There were plenty of repeated design that started during the 1960s and 70s. Accordingly, costs were considerably lower, often in the range 1 to 2 billion USD per GW.


After this period, costs to build nuclear power plants skyrocketed. When the reasons behind these escalating costs were studied in depth, it was found to be due to the fact that plants lack standardization across the board, leading to ballooning engineering and labor costs as designs are reworked in site-specific ways:

> Overall, a common theme emerging from this analysis is the lack of anticipation in engineering models of the cost-increasing contributions of soft technology external to standard reactor hardware, in response to changing regulations and other factors such as variable project-specific conditions. Prospective modeling shows the potentially transformative effect of rethinking engineering design to adapt to these factors, for example through reduced commodity usage and the automation of some construction processes.

https://www.cell.com/joule/fulltext/S2542-4351(20)30458-X?_r...


They spent 100 billion pounds on lateral flow tests alone. I enjoyed the free test kits as much as everyone else, but think of the infrastructure that could have paid for.

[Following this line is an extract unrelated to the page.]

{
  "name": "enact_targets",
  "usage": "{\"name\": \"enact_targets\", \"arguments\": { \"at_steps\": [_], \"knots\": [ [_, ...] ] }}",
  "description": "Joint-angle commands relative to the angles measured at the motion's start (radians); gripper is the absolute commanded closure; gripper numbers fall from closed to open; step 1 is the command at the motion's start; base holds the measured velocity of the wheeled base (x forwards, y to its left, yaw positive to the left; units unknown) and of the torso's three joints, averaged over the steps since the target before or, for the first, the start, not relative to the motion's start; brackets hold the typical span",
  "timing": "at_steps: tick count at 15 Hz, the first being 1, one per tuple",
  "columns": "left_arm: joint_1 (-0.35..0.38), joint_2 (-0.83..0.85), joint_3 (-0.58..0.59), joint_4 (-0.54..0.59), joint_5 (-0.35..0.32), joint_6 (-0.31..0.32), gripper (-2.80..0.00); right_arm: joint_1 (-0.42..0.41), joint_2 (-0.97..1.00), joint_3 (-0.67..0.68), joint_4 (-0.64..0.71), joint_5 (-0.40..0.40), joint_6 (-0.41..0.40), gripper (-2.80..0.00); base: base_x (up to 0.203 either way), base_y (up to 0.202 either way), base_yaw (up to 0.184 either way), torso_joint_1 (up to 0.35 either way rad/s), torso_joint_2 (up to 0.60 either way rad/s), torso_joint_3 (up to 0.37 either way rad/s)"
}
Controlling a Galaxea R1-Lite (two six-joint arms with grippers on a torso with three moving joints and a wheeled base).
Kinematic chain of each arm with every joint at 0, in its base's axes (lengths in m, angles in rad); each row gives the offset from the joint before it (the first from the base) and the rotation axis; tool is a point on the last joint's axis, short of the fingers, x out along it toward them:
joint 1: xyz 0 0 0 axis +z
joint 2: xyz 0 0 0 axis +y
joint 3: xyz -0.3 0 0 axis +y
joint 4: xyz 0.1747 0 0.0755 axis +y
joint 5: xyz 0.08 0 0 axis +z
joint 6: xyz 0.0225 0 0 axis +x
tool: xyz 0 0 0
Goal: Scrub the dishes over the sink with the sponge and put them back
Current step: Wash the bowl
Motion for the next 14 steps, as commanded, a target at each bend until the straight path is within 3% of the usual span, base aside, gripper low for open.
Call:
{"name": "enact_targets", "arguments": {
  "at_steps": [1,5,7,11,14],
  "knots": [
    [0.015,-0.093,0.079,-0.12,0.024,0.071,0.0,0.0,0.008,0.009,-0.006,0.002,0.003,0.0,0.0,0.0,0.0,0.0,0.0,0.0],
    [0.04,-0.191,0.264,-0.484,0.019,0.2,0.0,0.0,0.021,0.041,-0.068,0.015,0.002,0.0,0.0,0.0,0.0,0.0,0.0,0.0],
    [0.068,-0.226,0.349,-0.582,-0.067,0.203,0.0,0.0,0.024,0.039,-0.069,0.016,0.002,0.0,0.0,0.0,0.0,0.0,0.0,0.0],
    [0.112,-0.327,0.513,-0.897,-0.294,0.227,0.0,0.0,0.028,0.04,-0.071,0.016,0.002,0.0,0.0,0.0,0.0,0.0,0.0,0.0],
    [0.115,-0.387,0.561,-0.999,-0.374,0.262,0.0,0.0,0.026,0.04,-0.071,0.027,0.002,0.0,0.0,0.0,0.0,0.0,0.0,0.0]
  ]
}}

I thought it was £50bn and was the total allocated budget of NHS Test & Trace to include PCR testing and contract tracing, as well as LFT distribution etc. It has not been spent yet and with the current rolling back of testing the final cost should (hopefully) be well under that figure.

I still agree it's a gargantuan sum that could have been spent in many other important areas, but pandemic response is important too.